▶ Exercise directions
Each line below from the line with "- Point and" to the line with "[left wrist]" must be copied exactly, including those two, and no picture may appear in the copy.

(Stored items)
________________________
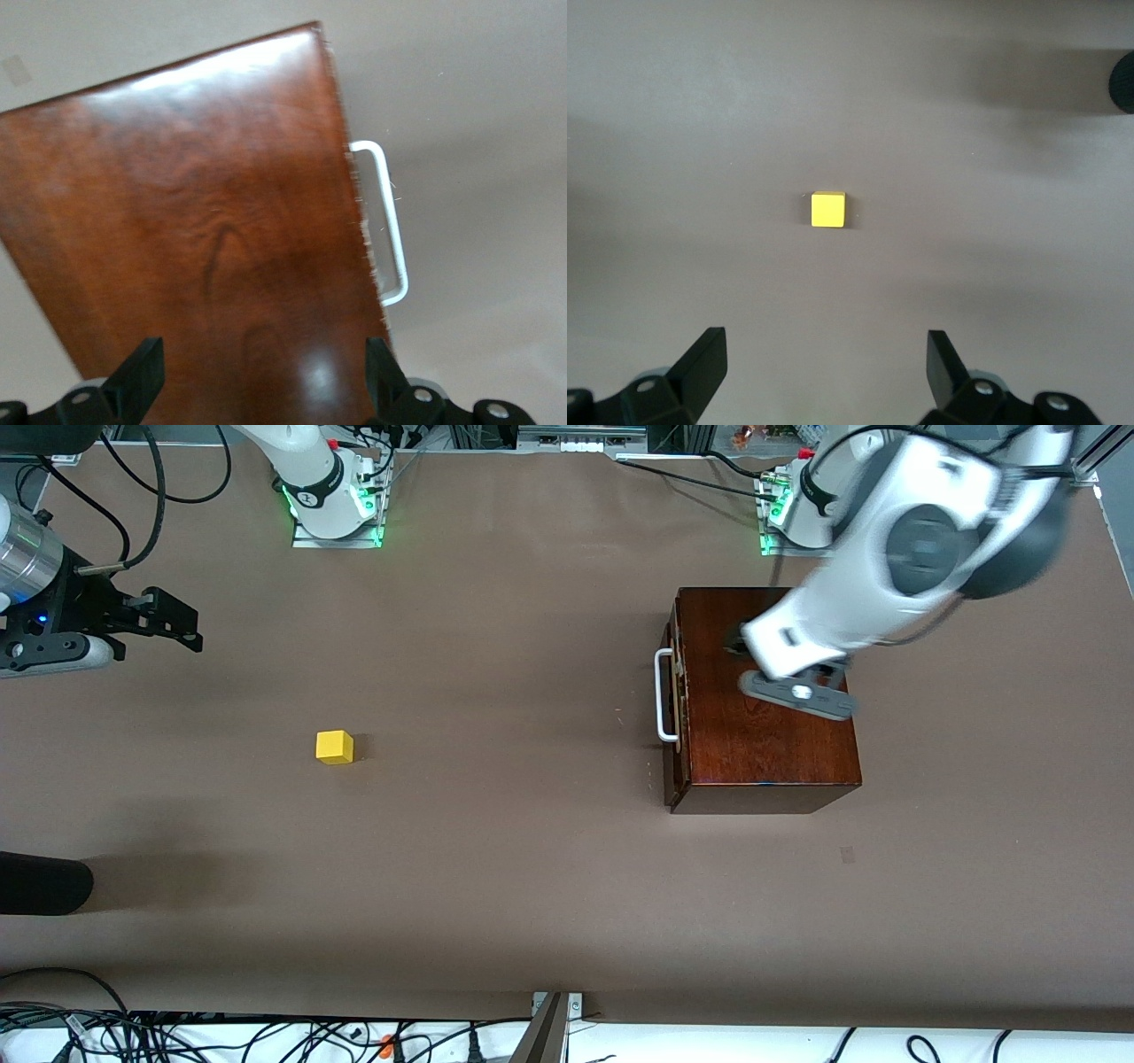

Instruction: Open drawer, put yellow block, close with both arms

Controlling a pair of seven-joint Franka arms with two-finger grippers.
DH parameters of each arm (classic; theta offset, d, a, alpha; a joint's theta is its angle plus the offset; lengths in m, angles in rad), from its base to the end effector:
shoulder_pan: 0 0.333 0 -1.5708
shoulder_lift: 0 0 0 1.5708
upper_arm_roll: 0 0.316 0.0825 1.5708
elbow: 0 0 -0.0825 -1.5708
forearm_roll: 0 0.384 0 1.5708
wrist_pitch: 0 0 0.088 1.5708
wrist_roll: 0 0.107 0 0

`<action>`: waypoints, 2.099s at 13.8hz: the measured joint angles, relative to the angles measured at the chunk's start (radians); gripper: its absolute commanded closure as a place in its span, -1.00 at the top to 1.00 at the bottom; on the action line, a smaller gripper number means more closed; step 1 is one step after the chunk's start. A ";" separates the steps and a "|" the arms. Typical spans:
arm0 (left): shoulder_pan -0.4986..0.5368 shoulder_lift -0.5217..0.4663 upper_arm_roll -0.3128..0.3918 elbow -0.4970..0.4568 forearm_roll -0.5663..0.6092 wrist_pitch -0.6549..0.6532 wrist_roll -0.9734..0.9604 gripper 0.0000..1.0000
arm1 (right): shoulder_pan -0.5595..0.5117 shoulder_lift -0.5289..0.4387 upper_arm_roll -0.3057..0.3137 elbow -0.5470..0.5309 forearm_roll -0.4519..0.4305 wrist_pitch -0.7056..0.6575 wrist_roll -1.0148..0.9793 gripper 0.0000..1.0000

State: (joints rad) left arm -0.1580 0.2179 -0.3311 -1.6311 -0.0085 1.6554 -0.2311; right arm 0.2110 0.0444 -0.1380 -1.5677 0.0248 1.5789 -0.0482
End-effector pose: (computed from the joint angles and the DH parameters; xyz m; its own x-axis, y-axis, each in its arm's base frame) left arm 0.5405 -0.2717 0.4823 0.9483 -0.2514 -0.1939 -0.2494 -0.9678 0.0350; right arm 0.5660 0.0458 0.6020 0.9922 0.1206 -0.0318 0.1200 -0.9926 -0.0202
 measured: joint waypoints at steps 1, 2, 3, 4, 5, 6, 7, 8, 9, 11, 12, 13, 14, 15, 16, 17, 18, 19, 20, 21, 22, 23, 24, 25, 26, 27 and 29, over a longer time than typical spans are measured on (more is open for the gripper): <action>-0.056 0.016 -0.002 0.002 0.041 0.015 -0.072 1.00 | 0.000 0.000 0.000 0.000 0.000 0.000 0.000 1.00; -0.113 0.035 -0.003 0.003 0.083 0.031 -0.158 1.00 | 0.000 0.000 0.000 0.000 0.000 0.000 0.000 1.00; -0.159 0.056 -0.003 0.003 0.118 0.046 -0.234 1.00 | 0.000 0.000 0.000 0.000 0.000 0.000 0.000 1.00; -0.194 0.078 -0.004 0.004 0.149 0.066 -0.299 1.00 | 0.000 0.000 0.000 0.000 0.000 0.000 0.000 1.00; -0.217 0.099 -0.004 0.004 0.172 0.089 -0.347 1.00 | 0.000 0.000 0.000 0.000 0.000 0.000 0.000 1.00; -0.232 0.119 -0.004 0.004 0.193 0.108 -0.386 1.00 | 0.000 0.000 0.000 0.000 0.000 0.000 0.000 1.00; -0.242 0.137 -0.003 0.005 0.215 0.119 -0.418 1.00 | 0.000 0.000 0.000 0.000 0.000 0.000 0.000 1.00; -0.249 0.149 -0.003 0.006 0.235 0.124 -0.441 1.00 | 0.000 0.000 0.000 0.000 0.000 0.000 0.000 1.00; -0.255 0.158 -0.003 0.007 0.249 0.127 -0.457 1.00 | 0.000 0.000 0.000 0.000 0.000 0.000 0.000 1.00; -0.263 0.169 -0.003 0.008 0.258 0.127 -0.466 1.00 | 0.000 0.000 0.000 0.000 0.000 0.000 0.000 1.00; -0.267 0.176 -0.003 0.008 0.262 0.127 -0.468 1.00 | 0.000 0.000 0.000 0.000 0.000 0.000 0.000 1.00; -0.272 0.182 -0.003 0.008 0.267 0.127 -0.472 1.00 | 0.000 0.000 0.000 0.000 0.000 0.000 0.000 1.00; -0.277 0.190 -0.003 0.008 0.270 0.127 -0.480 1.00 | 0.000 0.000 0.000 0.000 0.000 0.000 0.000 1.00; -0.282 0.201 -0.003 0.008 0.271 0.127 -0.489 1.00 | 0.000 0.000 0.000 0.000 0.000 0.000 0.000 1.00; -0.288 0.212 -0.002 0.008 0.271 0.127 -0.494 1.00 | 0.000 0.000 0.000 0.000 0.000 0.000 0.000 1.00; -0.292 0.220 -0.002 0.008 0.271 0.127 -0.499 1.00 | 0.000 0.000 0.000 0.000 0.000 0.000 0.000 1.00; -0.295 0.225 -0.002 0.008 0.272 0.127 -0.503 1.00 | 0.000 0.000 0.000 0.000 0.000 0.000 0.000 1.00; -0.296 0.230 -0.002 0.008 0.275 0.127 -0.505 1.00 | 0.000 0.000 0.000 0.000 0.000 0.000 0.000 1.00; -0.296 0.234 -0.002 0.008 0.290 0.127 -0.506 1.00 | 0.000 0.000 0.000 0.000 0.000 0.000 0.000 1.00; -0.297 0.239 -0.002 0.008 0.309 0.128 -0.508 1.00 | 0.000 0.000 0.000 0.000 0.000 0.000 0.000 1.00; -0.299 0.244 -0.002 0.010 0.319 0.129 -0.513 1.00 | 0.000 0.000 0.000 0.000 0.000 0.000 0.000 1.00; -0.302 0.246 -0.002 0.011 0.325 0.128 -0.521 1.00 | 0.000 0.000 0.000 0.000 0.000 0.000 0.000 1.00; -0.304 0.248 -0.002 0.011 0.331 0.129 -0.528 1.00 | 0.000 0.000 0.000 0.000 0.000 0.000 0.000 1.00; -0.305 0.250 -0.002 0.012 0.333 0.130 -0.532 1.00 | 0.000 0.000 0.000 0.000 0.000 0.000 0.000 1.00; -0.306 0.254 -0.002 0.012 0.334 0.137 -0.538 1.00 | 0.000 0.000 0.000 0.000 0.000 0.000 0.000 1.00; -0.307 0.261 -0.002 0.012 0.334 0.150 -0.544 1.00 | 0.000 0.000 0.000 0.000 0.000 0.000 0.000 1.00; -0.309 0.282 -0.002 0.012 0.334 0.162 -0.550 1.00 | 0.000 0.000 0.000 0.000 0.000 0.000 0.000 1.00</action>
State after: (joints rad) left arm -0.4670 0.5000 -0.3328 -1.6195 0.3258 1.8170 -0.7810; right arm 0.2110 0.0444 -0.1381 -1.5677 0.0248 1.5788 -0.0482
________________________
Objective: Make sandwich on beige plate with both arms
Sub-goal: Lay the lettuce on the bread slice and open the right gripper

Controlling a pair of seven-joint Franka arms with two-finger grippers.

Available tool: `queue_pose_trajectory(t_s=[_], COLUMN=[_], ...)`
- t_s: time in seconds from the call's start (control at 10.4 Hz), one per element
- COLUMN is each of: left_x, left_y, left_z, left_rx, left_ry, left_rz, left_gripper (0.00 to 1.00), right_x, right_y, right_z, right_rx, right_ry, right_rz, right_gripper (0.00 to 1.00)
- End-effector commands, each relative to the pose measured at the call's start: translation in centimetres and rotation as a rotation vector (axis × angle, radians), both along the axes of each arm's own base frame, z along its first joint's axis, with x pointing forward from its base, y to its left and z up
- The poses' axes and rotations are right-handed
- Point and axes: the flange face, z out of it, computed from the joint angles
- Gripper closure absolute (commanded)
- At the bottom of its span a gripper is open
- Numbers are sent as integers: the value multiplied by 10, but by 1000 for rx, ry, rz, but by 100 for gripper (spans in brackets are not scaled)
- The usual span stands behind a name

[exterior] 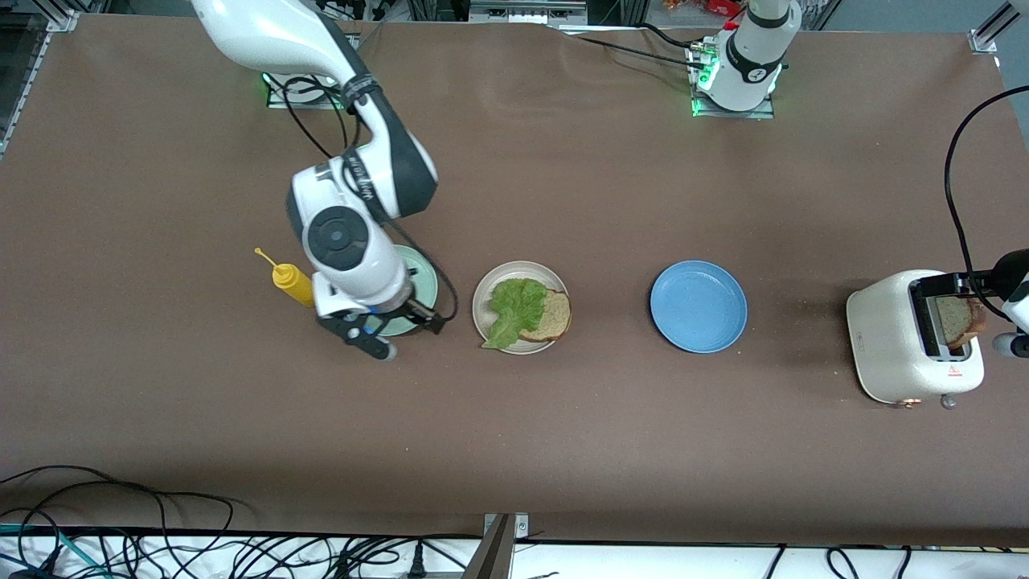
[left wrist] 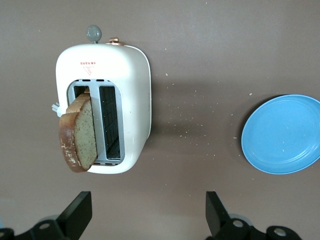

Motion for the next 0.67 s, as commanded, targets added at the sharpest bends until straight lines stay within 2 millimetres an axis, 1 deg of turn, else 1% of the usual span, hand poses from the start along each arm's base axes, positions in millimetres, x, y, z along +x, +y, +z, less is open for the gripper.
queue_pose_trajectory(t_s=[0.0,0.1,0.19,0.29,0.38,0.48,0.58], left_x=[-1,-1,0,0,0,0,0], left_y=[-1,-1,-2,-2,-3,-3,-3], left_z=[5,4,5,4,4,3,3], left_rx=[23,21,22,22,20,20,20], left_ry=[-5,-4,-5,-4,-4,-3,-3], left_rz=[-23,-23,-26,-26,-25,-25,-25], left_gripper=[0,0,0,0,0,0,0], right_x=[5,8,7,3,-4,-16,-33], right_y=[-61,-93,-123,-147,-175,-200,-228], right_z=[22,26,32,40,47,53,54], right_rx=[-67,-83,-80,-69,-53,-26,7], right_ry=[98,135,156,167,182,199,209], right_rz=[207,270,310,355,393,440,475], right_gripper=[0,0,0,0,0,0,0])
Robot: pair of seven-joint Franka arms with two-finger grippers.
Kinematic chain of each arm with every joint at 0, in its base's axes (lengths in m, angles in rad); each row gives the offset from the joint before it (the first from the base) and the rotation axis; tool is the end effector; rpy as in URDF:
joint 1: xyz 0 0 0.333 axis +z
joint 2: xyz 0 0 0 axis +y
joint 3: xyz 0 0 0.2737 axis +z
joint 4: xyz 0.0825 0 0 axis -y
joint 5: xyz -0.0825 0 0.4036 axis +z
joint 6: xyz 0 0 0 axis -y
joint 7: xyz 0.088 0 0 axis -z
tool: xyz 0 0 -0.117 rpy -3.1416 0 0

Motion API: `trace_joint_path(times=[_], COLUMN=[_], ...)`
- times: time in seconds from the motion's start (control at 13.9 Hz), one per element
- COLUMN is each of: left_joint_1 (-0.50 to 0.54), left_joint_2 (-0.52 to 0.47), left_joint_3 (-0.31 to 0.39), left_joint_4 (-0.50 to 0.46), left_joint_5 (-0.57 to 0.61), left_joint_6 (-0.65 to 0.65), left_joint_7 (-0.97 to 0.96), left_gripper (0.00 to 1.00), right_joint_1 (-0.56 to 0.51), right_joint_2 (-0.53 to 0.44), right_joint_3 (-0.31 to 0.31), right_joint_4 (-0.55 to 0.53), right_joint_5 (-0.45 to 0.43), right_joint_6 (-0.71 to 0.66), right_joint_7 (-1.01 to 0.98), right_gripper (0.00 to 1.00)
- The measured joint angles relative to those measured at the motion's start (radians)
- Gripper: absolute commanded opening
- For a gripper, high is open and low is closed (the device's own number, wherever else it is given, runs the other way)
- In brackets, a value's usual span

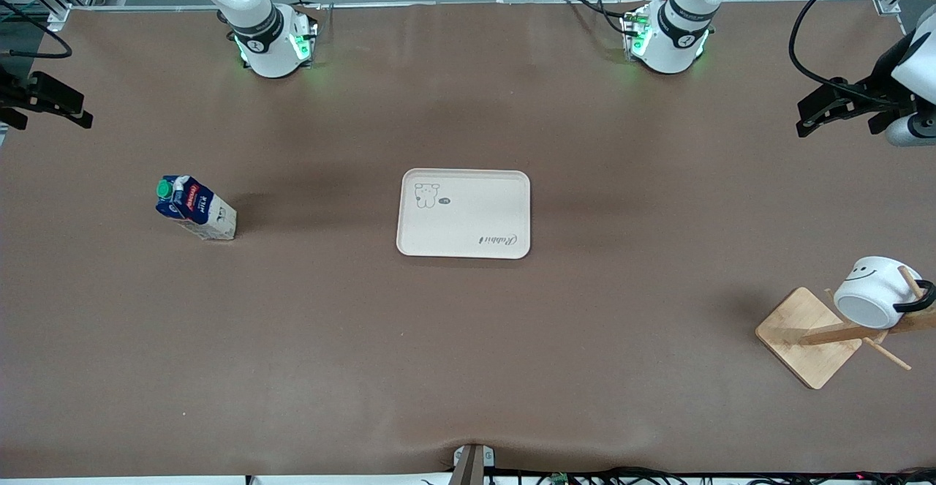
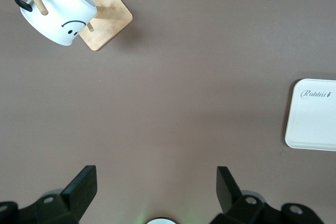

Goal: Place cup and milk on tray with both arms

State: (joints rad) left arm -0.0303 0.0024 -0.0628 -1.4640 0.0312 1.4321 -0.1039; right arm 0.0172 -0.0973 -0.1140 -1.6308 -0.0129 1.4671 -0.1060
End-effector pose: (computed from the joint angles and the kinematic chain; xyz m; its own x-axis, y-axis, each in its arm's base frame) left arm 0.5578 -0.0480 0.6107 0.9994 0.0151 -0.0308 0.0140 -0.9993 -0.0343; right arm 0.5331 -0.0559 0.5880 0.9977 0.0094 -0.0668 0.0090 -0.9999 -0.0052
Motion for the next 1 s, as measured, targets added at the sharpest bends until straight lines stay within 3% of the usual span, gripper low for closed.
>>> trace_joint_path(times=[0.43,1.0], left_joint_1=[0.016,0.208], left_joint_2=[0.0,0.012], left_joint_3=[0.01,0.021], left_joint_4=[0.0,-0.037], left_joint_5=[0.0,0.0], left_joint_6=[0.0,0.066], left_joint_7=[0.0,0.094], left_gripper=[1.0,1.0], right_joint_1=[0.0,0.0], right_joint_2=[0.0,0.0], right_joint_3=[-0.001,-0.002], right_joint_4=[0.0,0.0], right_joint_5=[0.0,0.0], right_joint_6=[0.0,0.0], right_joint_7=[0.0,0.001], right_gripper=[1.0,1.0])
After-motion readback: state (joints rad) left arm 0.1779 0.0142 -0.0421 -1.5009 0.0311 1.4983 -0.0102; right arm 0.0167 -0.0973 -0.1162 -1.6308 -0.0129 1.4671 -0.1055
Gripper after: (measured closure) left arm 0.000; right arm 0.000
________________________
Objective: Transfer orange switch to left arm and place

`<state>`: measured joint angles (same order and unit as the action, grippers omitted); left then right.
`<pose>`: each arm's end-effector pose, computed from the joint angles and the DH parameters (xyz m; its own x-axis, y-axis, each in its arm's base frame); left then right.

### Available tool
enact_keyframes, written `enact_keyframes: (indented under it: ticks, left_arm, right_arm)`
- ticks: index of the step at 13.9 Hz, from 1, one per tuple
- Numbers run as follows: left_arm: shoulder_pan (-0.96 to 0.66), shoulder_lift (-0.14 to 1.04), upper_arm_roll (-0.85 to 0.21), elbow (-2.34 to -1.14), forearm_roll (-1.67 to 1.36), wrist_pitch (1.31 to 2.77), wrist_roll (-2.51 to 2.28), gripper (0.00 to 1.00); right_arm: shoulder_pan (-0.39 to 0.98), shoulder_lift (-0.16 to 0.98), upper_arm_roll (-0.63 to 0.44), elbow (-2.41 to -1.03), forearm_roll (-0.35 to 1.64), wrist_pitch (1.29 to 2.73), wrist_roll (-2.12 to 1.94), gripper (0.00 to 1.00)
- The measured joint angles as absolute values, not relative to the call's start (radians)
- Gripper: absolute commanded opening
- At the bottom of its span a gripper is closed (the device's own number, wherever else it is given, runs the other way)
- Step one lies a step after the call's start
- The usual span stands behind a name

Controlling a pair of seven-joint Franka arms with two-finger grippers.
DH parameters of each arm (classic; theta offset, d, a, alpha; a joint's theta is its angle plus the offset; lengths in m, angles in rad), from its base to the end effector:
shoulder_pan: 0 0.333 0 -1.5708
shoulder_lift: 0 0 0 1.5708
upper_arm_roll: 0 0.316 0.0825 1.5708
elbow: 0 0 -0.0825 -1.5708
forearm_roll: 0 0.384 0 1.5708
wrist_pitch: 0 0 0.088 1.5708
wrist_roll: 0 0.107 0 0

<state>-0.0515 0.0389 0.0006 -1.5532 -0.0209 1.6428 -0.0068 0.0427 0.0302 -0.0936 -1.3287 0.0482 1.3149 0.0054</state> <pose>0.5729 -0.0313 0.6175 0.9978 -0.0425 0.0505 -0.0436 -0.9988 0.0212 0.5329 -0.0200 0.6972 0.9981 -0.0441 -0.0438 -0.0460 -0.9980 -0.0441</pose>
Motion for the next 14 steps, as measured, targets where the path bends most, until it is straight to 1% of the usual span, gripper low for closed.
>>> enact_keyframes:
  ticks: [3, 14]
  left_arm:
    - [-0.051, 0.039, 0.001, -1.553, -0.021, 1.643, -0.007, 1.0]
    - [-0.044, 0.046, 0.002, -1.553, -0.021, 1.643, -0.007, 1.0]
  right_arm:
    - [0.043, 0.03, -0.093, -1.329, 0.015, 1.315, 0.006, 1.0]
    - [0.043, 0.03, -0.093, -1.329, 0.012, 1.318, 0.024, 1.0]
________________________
▶ Task solution
- Point and axes: the flange face, z out of it, computed from the joint angles
- Gripper closure absolute (commanded)
- At the bottom of its span a gripper is open
- Numbers are sent as integers: the value multiplied by 10, but by 1000 for rx, ry, rz, but by 100 for gripper (spans in brackets are not scaled)
- The usual span stands behind a name

[exterior] 
[left wrist] 

Response complete; there is no more output.